Information supplied >>
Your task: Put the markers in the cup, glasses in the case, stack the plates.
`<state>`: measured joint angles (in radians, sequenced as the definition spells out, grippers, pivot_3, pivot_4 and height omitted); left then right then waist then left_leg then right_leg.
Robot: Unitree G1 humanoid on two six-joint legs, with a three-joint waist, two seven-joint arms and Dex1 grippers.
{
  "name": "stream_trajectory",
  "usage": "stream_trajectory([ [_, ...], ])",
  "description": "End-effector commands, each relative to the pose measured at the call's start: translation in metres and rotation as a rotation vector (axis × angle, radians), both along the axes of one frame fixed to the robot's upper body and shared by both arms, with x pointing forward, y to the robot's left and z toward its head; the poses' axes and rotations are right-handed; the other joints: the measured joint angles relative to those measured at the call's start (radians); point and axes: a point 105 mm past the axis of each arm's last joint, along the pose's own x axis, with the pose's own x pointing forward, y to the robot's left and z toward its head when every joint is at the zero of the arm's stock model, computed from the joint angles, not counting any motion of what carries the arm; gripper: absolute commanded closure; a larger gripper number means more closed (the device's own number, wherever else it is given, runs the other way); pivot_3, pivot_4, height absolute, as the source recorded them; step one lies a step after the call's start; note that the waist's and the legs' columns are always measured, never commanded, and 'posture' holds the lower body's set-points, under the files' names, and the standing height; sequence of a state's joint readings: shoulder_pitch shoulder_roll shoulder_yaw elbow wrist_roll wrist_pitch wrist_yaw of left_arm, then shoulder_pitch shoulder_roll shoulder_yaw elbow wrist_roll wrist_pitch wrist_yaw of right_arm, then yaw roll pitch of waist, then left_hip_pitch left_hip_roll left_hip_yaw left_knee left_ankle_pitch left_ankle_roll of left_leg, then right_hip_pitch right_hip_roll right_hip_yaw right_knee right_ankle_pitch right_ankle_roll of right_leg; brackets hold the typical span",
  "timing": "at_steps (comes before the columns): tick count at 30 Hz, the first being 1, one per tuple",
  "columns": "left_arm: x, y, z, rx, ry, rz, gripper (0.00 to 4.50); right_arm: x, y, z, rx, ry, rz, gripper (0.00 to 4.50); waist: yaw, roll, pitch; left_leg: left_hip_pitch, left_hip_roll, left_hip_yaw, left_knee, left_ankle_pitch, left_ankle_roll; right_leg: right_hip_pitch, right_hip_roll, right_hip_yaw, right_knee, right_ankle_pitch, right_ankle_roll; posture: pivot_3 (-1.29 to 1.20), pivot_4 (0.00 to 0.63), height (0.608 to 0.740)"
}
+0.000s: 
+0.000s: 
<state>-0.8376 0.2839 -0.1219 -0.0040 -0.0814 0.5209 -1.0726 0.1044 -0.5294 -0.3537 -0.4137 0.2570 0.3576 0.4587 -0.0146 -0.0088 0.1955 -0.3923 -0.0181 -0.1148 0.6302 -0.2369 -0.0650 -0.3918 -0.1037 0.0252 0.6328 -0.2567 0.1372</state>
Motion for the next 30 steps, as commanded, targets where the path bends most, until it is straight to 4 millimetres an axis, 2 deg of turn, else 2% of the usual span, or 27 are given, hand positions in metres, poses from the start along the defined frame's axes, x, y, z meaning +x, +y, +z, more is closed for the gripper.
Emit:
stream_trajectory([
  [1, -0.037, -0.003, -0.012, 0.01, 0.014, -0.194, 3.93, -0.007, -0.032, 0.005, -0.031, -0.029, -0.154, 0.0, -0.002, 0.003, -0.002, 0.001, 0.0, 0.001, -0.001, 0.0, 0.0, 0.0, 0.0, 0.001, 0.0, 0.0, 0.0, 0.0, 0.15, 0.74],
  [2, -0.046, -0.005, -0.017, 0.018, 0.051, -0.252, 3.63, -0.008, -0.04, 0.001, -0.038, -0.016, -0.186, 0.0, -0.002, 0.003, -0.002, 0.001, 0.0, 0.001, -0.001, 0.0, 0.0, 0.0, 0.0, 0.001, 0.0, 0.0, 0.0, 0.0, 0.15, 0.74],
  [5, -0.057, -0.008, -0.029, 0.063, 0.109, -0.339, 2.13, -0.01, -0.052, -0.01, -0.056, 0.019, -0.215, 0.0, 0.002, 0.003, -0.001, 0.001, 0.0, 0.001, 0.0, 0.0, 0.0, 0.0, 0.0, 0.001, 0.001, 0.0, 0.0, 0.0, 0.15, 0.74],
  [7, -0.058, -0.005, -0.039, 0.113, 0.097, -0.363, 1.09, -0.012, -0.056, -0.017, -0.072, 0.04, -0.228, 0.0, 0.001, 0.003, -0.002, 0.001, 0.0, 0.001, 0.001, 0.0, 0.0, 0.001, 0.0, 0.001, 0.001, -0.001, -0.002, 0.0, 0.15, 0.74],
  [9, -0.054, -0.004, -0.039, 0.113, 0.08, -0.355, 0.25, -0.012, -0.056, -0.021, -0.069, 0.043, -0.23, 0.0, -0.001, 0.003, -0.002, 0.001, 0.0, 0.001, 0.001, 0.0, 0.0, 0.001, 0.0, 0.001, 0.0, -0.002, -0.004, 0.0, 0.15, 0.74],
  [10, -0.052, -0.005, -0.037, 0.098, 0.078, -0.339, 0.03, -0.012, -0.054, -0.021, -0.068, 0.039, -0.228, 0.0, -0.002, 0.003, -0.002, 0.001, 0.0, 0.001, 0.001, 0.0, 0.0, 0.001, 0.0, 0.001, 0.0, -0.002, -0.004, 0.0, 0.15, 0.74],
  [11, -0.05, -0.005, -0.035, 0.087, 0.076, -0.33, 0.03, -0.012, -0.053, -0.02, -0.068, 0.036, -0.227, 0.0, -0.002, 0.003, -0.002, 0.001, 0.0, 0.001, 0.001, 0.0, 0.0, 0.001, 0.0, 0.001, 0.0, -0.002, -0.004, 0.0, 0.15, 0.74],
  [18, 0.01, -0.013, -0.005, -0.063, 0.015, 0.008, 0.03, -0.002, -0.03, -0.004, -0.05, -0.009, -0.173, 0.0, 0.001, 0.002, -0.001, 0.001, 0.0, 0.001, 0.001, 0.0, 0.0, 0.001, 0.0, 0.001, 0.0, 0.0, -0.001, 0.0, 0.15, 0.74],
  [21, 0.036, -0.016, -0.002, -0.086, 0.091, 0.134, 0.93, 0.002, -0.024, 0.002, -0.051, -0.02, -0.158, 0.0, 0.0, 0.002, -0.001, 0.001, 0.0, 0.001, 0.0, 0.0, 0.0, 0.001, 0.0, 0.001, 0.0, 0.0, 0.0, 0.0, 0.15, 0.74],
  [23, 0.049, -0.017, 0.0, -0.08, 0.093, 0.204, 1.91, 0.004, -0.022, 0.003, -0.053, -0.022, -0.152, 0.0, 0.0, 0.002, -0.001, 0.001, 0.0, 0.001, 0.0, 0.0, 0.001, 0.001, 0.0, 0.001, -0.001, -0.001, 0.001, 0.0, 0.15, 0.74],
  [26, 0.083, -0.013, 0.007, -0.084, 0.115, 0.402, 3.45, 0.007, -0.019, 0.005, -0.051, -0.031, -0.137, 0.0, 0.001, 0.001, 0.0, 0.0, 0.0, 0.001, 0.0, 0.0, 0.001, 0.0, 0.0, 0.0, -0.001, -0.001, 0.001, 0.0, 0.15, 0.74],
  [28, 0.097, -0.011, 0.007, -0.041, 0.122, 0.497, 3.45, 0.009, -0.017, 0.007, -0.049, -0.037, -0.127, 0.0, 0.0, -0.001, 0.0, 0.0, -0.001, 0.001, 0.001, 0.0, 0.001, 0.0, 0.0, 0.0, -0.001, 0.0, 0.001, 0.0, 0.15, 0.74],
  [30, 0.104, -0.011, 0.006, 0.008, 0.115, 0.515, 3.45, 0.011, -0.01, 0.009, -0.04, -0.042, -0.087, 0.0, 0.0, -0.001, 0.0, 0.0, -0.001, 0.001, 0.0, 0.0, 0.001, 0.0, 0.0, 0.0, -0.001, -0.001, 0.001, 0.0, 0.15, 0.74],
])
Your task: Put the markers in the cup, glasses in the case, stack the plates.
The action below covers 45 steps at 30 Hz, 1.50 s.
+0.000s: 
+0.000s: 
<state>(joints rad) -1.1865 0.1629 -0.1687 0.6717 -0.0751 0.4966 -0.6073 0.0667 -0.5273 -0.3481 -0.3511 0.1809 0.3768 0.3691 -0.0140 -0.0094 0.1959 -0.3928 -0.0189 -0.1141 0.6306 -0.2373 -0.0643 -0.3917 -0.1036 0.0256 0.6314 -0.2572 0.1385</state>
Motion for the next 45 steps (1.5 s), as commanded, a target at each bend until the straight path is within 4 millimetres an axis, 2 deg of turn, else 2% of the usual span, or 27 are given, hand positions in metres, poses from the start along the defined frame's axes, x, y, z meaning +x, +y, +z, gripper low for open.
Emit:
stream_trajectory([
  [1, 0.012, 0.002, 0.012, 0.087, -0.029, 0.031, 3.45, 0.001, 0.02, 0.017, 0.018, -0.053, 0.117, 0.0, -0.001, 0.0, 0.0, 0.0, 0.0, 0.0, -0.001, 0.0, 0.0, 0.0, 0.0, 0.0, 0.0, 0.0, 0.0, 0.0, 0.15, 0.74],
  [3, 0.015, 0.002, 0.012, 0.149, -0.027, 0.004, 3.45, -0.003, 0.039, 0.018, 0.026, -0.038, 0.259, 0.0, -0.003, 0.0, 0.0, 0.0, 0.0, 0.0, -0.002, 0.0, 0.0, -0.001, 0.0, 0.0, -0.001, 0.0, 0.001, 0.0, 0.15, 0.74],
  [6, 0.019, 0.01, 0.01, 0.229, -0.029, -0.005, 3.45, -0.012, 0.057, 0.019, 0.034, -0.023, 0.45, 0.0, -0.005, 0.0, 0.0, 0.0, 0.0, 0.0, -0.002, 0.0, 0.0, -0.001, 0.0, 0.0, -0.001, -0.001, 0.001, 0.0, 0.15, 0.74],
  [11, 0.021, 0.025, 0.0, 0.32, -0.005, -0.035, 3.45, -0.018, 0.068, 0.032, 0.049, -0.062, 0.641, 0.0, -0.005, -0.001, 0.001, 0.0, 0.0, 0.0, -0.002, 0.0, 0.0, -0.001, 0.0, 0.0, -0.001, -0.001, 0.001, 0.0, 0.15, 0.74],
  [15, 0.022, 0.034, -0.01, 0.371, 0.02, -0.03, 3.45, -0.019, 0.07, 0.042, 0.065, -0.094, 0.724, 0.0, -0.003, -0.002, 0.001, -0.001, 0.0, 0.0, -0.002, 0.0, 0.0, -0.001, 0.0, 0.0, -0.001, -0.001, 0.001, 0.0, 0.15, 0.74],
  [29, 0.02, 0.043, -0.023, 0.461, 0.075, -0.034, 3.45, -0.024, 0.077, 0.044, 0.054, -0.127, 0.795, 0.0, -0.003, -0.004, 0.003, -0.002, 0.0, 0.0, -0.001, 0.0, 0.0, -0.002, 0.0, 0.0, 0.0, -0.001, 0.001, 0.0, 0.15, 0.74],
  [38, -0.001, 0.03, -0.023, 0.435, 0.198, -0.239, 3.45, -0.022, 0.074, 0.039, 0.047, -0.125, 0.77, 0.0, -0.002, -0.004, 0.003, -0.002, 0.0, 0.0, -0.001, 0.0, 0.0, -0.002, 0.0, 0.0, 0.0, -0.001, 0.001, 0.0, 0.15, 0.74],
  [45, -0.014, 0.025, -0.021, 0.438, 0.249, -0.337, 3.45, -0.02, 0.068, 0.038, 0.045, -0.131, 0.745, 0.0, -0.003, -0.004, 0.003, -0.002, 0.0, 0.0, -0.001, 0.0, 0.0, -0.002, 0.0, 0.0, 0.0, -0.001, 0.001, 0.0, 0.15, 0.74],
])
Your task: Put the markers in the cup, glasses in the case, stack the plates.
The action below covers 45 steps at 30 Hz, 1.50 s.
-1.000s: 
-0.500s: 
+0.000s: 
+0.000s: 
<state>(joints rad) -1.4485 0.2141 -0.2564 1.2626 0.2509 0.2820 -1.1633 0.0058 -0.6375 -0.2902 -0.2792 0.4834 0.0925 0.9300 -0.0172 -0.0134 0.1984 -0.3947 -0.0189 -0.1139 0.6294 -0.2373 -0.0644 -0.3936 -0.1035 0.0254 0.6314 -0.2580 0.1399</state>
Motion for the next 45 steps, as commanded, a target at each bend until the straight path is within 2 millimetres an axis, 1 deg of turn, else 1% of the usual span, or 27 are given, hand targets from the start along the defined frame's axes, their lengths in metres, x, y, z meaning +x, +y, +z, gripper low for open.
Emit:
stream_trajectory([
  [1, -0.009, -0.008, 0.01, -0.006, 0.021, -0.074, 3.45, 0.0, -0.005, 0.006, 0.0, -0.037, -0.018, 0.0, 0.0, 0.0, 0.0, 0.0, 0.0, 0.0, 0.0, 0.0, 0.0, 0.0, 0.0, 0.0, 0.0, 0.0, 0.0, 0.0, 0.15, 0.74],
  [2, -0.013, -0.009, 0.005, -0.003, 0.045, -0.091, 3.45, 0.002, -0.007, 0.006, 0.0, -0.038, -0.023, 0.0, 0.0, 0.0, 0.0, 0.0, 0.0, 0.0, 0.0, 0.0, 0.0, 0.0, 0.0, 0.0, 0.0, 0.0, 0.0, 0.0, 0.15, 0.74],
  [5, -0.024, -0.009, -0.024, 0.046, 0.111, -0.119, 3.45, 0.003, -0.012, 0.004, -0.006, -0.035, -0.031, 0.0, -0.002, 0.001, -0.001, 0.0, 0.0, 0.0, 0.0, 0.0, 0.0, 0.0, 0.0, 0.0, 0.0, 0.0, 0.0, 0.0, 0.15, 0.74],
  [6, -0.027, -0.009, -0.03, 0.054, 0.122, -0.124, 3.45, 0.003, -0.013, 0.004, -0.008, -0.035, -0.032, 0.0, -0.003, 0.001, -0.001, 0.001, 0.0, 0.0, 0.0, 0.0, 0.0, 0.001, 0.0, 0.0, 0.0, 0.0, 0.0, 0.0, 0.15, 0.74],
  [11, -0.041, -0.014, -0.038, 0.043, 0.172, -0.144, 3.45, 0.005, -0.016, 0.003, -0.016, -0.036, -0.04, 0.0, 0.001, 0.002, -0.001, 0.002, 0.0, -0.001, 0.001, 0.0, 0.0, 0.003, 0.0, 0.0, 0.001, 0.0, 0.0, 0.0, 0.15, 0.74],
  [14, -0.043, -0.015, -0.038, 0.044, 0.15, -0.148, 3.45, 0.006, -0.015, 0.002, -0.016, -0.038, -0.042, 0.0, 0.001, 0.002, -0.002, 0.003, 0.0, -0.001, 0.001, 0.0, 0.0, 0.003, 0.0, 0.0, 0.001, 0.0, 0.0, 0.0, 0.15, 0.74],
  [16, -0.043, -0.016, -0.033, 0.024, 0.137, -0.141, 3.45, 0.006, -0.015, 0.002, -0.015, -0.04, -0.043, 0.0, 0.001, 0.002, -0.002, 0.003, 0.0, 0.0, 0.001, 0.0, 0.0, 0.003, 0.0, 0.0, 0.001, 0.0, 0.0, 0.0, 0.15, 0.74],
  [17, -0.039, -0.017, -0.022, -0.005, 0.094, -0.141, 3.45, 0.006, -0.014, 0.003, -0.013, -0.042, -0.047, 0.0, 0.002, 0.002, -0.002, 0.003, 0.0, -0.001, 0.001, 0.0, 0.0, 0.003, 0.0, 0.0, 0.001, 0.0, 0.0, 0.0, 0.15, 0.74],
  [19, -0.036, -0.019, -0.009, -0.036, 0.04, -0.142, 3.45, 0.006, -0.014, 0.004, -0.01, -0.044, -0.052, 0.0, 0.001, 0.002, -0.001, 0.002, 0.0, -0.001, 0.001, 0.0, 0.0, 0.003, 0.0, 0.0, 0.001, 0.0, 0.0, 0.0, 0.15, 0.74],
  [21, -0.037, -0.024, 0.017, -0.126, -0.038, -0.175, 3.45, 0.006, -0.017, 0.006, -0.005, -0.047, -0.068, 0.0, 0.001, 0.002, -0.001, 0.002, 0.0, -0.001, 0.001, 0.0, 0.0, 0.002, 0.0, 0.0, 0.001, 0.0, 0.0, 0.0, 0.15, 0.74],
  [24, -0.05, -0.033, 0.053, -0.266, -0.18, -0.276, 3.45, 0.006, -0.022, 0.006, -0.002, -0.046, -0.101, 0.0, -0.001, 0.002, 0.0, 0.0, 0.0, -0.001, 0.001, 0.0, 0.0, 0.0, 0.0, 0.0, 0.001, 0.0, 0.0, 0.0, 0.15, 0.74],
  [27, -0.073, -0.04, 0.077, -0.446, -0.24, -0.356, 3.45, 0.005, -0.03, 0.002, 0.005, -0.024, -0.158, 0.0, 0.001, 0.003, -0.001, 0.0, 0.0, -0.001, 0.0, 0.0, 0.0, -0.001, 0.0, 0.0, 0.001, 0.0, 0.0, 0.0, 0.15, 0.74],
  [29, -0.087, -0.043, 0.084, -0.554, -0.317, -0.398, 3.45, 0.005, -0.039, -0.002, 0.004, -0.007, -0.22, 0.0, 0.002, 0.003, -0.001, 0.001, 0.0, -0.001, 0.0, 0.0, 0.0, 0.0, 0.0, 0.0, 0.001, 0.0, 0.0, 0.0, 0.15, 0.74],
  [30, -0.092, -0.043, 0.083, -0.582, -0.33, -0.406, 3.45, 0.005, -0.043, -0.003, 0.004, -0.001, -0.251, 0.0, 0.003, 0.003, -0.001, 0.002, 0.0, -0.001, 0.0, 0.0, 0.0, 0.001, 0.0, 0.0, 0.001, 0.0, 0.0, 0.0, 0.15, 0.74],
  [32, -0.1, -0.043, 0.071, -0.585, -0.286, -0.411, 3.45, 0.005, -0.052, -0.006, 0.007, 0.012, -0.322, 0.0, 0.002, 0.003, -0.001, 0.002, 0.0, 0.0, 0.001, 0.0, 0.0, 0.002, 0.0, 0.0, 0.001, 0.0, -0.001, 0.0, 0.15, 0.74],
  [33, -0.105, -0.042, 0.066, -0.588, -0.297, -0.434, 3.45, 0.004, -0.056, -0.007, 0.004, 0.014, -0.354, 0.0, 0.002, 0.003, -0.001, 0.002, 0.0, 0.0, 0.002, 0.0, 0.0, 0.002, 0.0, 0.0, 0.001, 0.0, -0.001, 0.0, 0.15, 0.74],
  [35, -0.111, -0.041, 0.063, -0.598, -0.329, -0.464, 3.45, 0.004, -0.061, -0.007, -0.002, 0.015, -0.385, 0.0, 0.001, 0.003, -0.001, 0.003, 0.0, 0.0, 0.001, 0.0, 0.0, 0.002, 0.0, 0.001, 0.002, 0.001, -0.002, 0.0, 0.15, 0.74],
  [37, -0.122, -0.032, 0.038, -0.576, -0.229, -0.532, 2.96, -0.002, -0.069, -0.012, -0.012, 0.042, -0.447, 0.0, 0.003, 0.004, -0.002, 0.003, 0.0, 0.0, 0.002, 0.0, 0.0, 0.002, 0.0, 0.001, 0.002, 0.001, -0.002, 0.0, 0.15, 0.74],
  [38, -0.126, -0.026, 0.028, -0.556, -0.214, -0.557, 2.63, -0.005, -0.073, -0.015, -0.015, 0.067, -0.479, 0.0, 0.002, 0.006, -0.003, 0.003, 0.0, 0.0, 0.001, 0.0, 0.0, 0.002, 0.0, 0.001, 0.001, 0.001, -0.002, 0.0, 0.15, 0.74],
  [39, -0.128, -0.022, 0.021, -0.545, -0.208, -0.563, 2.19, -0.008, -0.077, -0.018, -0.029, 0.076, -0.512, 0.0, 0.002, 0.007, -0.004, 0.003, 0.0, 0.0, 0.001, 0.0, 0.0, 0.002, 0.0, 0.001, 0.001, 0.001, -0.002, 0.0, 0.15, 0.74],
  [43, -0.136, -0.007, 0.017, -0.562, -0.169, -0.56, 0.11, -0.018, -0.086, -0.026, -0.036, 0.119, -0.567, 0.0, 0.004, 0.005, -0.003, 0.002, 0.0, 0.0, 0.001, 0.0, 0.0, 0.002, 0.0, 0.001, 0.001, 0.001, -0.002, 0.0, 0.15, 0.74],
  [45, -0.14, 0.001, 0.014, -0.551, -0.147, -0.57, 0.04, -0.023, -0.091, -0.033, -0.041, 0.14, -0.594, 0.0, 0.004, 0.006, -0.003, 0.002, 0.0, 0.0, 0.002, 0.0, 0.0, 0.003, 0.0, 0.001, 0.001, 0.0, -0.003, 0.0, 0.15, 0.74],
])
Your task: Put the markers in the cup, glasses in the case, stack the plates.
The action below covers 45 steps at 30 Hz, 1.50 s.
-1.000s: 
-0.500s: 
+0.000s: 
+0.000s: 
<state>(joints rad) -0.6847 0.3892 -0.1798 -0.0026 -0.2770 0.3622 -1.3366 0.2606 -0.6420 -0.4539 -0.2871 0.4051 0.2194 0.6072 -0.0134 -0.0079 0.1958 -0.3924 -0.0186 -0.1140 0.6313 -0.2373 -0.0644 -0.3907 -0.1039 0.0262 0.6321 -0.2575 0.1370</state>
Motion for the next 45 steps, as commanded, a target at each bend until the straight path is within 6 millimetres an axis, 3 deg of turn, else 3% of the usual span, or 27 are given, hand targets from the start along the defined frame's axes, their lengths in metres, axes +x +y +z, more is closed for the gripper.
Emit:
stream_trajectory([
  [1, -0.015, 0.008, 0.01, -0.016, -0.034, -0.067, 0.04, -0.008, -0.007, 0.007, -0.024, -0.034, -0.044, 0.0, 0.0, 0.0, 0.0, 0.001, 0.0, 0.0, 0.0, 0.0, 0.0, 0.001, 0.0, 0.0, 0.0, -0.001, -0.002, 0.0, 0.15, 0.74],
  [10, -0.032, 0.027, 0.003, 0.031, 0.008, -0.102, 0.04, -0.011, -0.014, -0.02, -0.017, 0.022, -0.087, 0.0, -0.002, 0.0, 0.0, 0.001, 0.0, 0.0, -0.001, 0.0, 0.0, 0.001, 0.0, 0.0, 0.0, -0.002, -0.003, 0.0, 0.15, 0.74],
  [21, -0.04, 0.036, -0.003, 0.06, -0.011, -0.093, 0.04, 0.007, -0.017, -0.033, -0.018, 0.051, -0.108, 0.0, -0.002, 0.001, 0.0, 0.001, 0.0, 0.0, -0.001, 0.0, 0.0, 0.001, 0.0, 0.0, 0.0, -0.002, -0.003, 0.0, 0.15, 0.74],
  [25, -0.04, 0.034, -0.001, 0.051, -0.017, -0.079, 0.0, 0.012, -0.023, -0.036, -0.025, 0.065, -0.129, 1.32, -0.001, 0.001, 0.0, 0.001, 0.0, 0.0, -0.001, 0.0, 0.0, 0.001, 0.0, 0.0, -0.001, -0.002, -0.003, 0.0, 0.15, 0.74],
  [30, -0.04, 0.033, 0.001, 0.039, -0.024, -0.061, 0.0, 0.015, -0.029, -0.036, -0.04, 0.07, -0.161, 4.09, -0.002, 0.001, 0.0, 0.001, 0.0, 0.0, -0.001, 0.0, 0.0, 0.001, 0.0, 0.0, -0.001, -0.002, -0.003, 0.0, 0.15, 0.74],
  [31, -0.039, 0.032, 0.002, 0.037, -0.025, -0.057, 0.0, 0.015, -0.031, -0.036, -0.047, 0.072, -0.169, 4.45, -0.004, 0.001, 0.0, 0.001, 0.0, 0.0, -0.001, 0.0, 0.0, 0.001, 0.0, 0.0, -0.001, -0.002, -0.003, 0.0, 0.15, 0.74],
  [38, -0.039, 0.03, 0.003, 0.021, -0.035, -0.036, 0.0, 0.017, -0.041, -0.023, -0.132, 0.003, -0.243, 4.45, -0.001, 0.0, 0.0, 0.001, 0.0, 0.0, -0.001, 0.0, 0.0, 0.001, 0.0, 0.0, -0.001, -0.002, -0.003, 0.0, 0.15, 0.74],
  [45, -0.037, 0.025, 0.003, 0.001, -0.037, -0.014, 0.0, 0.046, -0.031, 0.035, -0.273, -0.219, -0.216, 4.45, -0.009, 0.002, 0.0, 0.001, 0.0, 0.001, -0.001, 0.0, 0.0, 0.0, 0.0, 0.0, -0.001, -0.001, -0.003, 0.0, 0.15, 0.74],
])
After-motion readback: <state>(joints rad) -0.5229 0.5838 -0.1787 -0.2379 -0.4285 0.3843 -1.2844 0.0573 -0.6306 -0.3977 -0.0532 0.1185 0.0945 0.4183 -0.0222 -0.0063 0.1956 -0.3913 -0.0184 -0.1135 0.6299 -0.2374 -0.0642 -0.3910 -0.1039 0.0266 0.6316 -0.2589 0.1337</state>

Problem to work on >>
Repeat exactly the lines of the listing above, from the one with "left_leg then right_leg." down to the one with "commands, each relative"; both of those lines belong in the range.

Output for this exercise >>
`<state>`: measured joint angles (in radians, sequenced as the definition spells out, grippers, pivot_3, pivot_4 and height omitted); left then right then waist then left_leg then right_leg.
Robot: Unitree G1 humanoid on two six-joint legs, with a three-joint waist, two seven-joint arms and Dex1 grippers.
{
  "name": "stream_trajectory",
  "usage": "stream_trajectory([ [_, ...], ])",
  "description": "End-effector commands, each relative to the pose measured at the call's start: translation in metres and rotation as a rotation vector (axis × angle, radians), both along the axes of one frame fixed to the robot's upper body and shared by both arms, with x pointing forward, y to the robot's left and z toward its head; the poses' axes and rotations are right-handed; the other joints: the measured joint angles relative to those measured at the call's start (radians); point and axes: a point 105 mm past the axis of each arm's last joint, along the pose's own x axis, with the pose's own x pointing forward, y to the robot's left and z toward its head when every joint is at the zero of the arm's stock model, computed from the joint angles, not counting any motion of what carries the arm; gripper: absolute commanded closure; a larger gripper number means more closed (the device's own number, wherever else it is given, runs the other way); pivot_3, pivot_4, height absolute, as the source recorded them; step one lies a step after the call's start; note that the waist's and the legs' columns are always measured, never commanded, and 'posture' holds the lower body's set-points, under the files' names, and the standing height; sequence of a state's joint readings: shoulder_pitch shoulder_roll shoulder_yaw elbow wrist_roll wrist_pitch wrist_yaw of left_arm, then shoulder_pitch shoulder_roll shoulder_yaw elbow wrist_roll wrist_pitch wrist_yaw of right_arm, then yaw roll pitch of waist, then left_hip_pitch left_hip_roll left_hip_yaw left_knee left_ankle_pitch left_ankle_roll of left_leg, then right_hip_pitch right_hip_roll right_hip_yaw right_knee right_ankle_pitch right_ankle_roll of right_leg; brackets hold the typical span",

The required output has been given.